Oxford University Press’s new logo is unfathomably bad
appearance vs. reality in art & business
Art and business objectives are so often in direct tension that it’s almost impressive, if also totally infuriating, when a choice manages to violate every conceivable aesthetic and capitalistic interest at once.
Your eyes are not deceiving you. In a move I fear augurs the end of serif fonts entirely, Oxford University Press has replaced one of the most recognizable and revered logos in academia with . . . that.
Put aside for a second that we’re talking about a venerable institution founded in the sixteenth century and differentiated by $150 scholarly volumes sold to like ten experts outside of libraries—this is a crime against graphic design. The most soulless, regurgitorial AI could have done better, let alone something pretty sophisticated like Looka, the AI-initiated, human-customizable branding tool that Substack helped me use to make this newsletter’s logo, for instance.
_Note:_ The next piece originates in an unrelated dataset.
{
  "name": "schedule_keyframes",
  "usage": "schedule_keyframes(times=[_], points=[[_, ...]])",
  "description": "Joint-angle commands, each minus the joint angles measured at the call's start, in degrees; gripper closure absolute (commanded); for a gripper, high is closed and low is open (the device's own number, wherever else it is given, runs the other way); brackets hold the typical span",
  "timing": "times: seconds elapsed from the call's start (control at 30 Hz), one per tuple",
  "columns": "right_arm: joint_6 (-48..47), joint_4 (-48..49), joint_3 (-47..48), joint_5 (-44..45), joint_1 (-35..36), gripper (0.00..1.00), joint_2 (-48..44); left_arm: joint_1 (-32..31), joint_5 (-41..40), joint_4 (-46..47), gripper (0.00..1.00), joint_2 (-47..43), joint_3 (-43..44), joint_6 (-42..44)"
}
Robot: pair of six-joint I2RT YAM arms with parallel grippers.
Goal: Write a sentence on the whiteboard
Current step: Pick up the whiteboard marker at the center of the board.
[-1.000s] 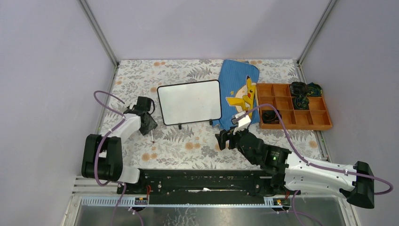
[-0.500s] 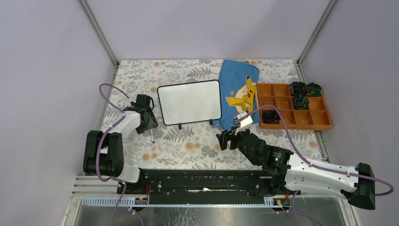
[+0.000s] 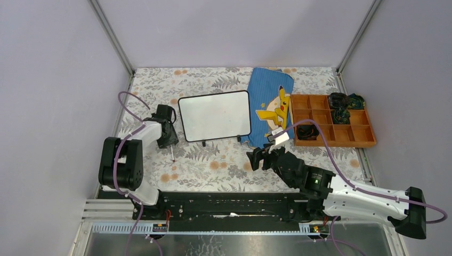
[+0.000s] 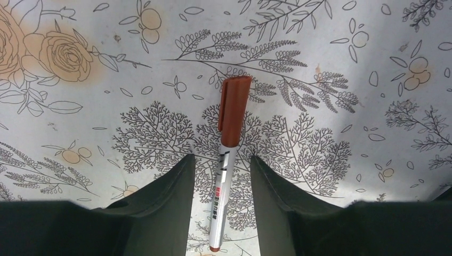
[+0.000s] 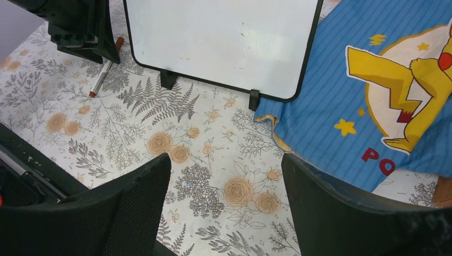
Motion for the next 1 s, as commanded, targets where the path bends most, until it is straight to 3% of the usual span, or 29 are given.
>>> schedule_keyframes(times=[0.0,0.27,0.57,0.8,0.97], points=[[0.5,0.4,0.2,1.9,0.1,0.18,-1.0,0.7,-1.2,2.2,0.52,2.1,1.3,0.8],[0.1,-0.1,0.6,3.0,0.2,0.18,-1.8,0.8,-1.7,2.0,0.58,4.2,0.3,0.0],[0.7,-3.5,1.2,3.4,0.2,0.17,-3.3,1.1,-0.8,1.5,0.77,3.7,-0.3,-0.6],[0.8,-4.7,1.7,3.4,0.2,0.17,-3.6,1.5,-2.0,-0.2,0.99,-3.2,-1.0,-2.0],[0.8,-5.1,2.7,3.2,0.2,0.17,-2.9,1.5,-3.4,-3.4,1.00,-9.8,-0.1,-3.3]])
Even within the aesthetic limits of the flat, sans-serif style du jour, Twitter topped OUP’s design by a mile:
There is no shortage of creatively unflattering metaphorical comparisons to the actual new logo in other quote tweets (“a shitty bagel chain!”; “a shitty tire company!”; “a shitty Obama ripoff!”), but personally, I find it too painfully devoid of aesthetic impact to even merit such comparison. It would be a boring, forgettable logo for a shitty bagel chain, too.
It is worse, though, when such a logo replaces a world-class symbol of scholarly excellence. A maxim I remember from business school: a brand is a promise of a repeatable experience. You want to consider a rebrand when something is changing in a meaningful enough way that failing to do so would risk leading to mismatched customer expectations. But OUP’s mission is still “to further Oxford University's objective of excellence in research, scholarship, and education by publishing worldwide.”
The press’s stated rationale for the rebrand, rather, boils down to a desire to signal commitments to (1) digital transformation and (2) diversity & inclusion. Both are reasonable, even admirable goals—but bad reasons for a rebrand. The first, even per CEO Nigel Portwood, has been an ongoing journey at OUP “For many years now.” The Oxford English Dictionary went online in the year 2000. There is absolutely no reason to think digital innovation would have been held back by a little Latin in a logo.
The second is touchier, and, I think, falls into a trap closely related to one I discussed in my recent Lit Hub essay on literary moralism: “conflating the privilege of writing with privileged identities, élite talent with entrenched power.” I fear OUP has mistaken its symbol of scholarly excellence with the historically narrow definition of who could achieve it.
The way to rectify the latter is not through the symbol itself here—this was not a Washington-Football-Team-type situation. OUP clearly does still want to publish élite scholarship; it is not pivoting into a self-publishing platform or something. But taking action on the substance is harder than on the symbol, involving things like hiring a more diverse workforce. This in turn would likely require paying employees more, low wages being a notorious barrier to inclusion in prestige jobs and snobbist industries.
I’m not surprised OUP would prefer a splashy one-time marketing expense. It’s what other storied institutions have done before it. The Metropolitan Museum of Art did it in 2013, for example, which I remember vividly as I worked there at the time. The current red logo replaced the iconic da Vinci “M” explicitly “with the intention of giving everyone, not just the privileged few, a chance to explore new worlds.”
The New York Times confirms my memory of how unpopular this change was with the public, though it fails to mention the most common complaint we received (confusion with the opera; aesthetics were actually secondary), as well as the gripes of low-to-midlevel staff. For us, the rumored $2M rebrand came as a double-insult, the opportunity cost of actual wages being used to erase the visual manifestation of why we’d been willing to work for so little in the first place.
I’d be curious to know if OUP employees feel similarly, as I probably would have only been able to articulate the first half of my annoyance at the time. It wasn’t until I left the museum for management consulting and specifically worked on a series of innovation strategy projects that I started to connect these “the world is changing/we are inclusive” prestige rebrands directly to one of my pet themes in art and business alike: appearance vs. reality.
“Try to be brutally honest with yourself: is the goal actual innovation? Or is really to appear innovative?” I have asked these questions of many senior executives now, assuring them I am not being glib, explaining that these objectives are often in fundamental opposition to one another. Leaders of élite institutions would do well to ask themselves similar ones before rebranding—and beware even if their goal is admittedly appearance.
Because what is the implicit message, really, of using a flat, ugly logo to signal “changing times,” let alone inclusivity? That iconic beauty and excellence was the province of rich white dudes—and can only be expanded by lowering our standards. And what a load of horseshit that is.